#### AIM OF THE EXERCISE
Looking at the data below, report how many lines contain "floor", with no other words.

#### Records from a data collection
---

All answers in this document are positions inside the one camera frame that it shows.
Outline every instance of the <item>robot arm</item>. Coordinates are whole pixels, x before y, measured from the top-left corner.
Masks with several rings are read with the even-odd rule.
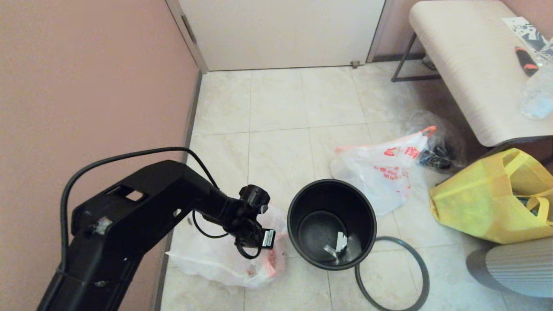
[[[256,221],[269,199],[254,185],[230,198],[176,161],[144,167],[73,211],[66,270],[56,270],[38,310],[117,310],[142,257],[193,210],[252,258],[244,247],[273,247],[274,230]]]

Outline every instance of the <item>black rubber ring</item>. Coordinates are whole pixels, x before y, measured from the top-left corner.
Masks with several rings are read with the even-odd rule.
[[[367,293],[367,290],[363,285],[363,281],[361,280],[361,272],[359,270],[359,266],[361,264],[358,264],[355,266],[355,279],[357,280],[357,285],[359,285],[359,289],[363,293],[363,296],[365,296],[365,298],[380,311],[417,311],[420,308],[422,308],[422,306],[426,302],[426,299],[428,298],[428,293],[430,292],[430,276],[428,275],[428,269],[426,268],[426,264],[424,263],[424,260],[422,260],[422,257],[420,257],[419,253],[411,245],[407,244],[403,240],[398,239],[397,237],[379,236],[374,240],[375,241],[386,240],[386,241],[397,243],[403,246],[405,249],[407,249],[411,253],[411,255],[415,257],[415,260],[419,264],[420,272],[422,272],[422,291],[420,293],[419,299],[411,307],[408,307],[402,310],[392,310],[392,309],[387,309],[385,307],[382,307],[380,304],[374,301],[374,299],[371,297],[371,295],[369,295],[369,293]]]

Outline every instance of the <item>clear plastic bag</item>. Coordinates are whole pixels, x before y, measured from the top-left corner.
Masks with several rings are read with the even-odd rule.
[[[465,139],[449,121],[430,111],[420,110],[403,123],[401,131],[413,134],[428,126],[436,126],[437,131],[428,138],[417,163],[439,173],[453,173],[467,166]]]
[[[201,216],[197,220],[207,232],[221,231],[219,226]],[[258,221],[264,228],[274,229],[276,235],[273,249],[261,250],[256,259],[242,257],[236,250],[234,237],[210,239],[190,222],[190,226],[179,226],[179,230],[175,230],[171,251],[167,255],[186,274],[197,274],[227,286],[259,288],[284,271],[288,232],[286,213],[277,208],[269,208],[258,216]],[[247,248],[246,251],[253,254],[257,250]]]
[[[338,147],[330,172],[359,189],[380,219],[407,200],[411,192],[410,167],[435,131],[435,127],[429,127],[383,144]]]

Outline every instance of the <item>wall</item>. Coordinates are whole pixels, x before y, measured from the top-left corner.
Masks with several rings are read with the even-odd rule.
[[[382,31],[380,39],[373,44],[376,56],[403,54],[413,29],[409,25],[409,11],[415,3],[421,0],[387,0],[389,14],[381,20],[378,31]],[[553,37],[553,1],[544,0],[502,0],[515,14],[525,17],[538,27],[547,38]],[[424,49],[419,42],[413,45],[414,53]]]
[[[198,69],[163,0],[0,1],[0,310],[36,309],[60,261],[79,168],[185,138]],[[98,168],[70,208],[165,154]],[[161,246],[121,310],[149,310]]]

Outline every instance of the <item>yellow tote bag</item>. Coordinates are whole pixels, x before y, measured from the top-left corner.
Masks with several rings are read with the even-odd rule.
[[[519,198],[527,199],[526,205]],[[497,243],[553,236],[553,176],[513,148],[478,160],[431,189],[430,209],[438,222]]]

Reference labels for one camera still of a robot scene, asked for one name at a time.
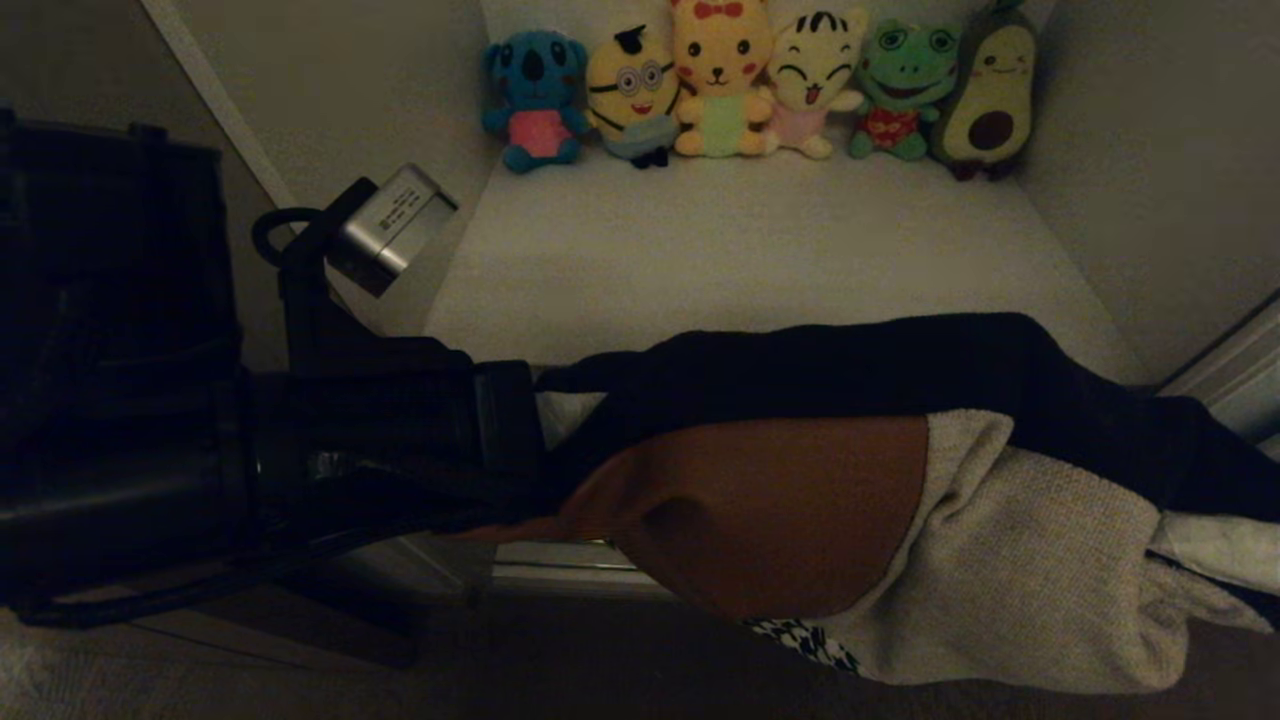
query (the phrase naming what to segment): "black and white patterned fabric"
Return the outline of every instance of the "black and white patterned fabric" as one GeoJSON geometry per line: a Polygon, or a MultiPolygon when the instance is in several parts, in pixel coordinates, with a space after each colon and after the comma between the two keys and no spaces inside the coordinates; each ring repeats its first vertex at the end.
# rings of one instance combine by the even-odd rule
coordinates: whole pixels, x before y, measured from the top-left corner
{"type": "Polygon", "coordinates": [[[750,620],[745,625],[755,634],[771,638],[808,660],[836,670],[858,673],[858,659],[842,644],[828,638],[822,628],[803,620],[750,620]]]}

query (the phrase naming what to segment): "yellow cat plush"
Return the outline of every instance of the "yellow cat plush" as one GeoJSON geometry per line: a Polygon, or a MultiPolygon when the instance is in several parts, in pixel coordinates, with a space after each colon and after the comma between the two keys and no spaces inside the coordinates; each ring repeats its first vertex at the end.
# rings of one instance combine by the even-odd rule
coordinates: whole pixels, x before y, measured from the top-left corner
{"type": "Polygon", "coordinates": [[[681,123],[692,126],[676,140],[676,151],[728,158],[773,150],[763,133],[751,131],[773,117],[773,104],[753,87],[773,54],[767,0],[671,4],[676,68],[698,92],[676,110],[681,123]]]}

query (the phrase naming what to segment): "white shelf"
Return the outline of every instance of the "white shelf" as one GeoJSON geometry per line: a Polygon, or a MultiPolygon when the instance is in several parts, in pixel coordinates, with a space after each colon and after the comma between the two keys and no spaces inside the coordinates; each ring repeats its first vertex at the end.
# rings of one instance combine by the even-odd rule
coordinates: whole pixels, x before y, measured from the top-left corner
{"type": "Polygon", "coordinates": [[[640,172],[593,147],[572,167],[494,170],[426,332],[476,360],[550,365],[690,329],[1004,310],[1103,375],[1143,379],[1014,182],[790,151],[640,172]]]}

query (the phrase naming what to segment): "black fabric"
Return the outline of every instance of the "black fabric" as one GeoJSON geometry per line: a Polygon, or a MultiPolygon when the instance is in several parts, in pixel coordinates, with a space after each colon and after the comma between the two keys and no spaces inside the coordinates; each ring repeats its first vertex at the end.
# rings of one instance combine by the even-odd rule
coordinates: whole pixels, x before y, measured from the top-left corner
{"type": "Polygon", "coordinates": [[[1014,446],[1161,510],[1280,523],[1280,465],[1194,400],[1140,398],[1091,373],[1024,315],[687,333],[548,372],[539,389],[609,393],[550,454],[548,510],[617,452],[685,428],[969,409],[1009,415],[1014,446]]]}

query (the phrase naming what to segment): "stuffed toy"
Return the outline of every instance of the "stuffed toy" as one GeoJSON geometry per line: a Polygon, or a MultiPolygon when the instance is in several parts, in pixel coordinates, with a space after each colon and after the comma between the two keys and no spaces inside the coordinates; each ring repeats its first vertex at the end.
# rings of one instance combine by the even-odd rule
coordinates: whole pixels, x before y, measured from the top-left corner
{"type": "Polygon", "coordinates": [[[613,36],[586,65],[588,118],[600,131],[604,149],[639,169],[667,167],[680,135],[676,101],[680,81],[671,53],[645,37],[640,26],[613,36]]]}
{"type": "Polygon", "coordinates": [[[863,159],[877,150],[902,160],[929,154],[920,122],[942,115],[934,102],[955,90],[960,69],[960,29],[886,20],[876,29],[858,81],[869,96],[849,154],[863,159]]]}
{"type": "Polygon", "coordinates": [[[515,173],[570,164],[591,129],[573,108],[586,49],[556,32],[521,32],[485,53],[489,78],[507,102],[484,115],[484,129],[509,138],[502,161],[515,173]]]}
{"type": "Polygon", "coordinates": [[[827,114],[852,113],[867,100],[845,86],[854,77],[869,22],[859,8],[847,18],[814,13],[782,28],[769,61],[774,99],[765,128],[769,146],[791,147],[814,160],[831,158],[835,147],[822,137],[827,114]]]}
{"type": "Polygon", "coordinates": [[[986,170],[1000,179],[1032,136],[1036,28],[1018,8],[996,0],[978,15],[960,47],[960,88],[933,128],[933,155],[959,181],[986,170]]]}
{"type": "Polygon", "coordinates": [[[773,54],[767,0],[671,0],[676,67],[696,97],[676,115],[692,126],[676,140],[681,155],[764,155],[771,149],[751,124],[767,123],[773,104],[753,87],[773,54]]]}

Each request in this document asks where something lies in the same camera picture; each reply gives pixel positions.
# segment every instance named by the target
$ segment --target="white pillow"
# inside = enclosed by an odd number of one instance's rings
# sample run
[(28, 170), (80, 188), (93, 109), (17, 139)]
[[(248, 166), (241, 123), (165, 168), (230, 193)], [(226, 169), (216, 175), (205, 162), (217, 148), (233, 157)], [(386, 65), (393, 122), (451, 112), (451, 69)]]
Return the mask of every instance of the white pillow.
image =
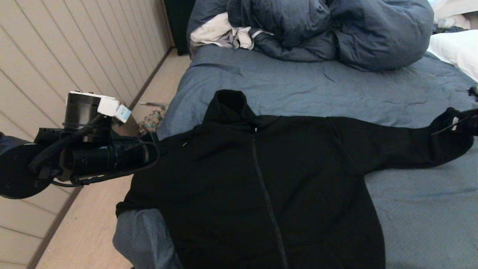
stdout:
[(464, 29), (471, 29), (470, 21), (461, 14), (441, 19), (435, 18), (434, 22), (437, 24), (438, 28), (451, 28), (456, 26)]
[(428, 51), (478, 82), (478, 30), (434, 34)]
[(477, 0), (429, 0), (435, 12), (435, 18), (478, 11)]

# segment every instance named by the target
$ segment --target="black furniture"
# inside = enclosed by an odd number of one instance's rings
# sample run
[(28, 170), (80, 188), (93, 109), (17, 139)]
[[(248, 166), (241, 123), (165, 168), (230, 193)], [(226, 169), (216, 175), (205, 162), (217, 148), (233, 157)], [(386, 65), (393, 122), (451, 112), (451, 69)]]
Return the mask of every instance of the black furniture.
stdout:
[(178, 55), (188, 53), (186, 30), (196, 0), (164, 0)]

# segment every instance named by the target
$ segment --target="white paneled wall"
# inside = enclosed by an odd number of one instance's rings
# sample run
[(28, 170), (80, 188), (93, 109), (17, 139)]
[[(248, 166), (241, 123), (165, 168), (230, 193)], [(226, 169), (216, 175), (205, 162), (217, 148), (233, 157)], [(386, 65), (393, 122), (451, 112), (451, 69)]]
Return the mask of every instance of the white paneled wall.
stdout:
[[(61, 127), (72, 90), (131, 104), (170, 46), (160, 0), (0, 0), (0, 131)], [(28, 266), (70, 193), (0, 198), (0, 269)]]

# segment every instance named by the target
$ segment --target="patterned cloth on floor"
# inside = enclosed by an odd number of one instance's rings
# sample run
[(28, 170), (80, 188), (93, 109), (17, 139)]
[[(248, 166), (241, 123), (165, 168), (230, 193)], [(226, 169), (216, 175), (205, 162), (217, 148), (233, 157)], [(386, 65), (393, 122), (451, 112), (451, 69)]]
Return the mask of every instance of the patterned cloth on floor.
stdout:
[(166, 115), (167, 107), (158, 107), (159, 110), (154, 110), (149, 116), (144, 117), (144, 121), (138, 124), (141, 135), (145, 135), (148, 132), (156, 133), (158, 131), (164, 115)]

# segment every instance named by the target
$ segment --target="crumpled duvet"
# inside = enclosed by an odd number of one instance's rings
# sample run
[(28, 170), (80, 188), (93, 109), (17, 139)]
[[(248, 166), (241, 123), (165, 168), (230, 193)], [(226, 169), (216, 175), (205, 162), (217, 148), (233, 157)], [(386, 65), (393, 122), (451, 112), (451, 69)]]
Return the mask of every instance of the crumpled duvet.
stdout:
[[(427, 0), (198, 0), (199, 8), (210, 18), (227, 12), (232, 27), (251, 27), (250, 36), (264, 31), (254, 37), (254, 50), (270, 57), (339, 60), (367, 71), (420, 59), (434, 17)], [(189, 34), (199, 26), (190, 22)]]

---

#### OUTPUT OF THE TASK
2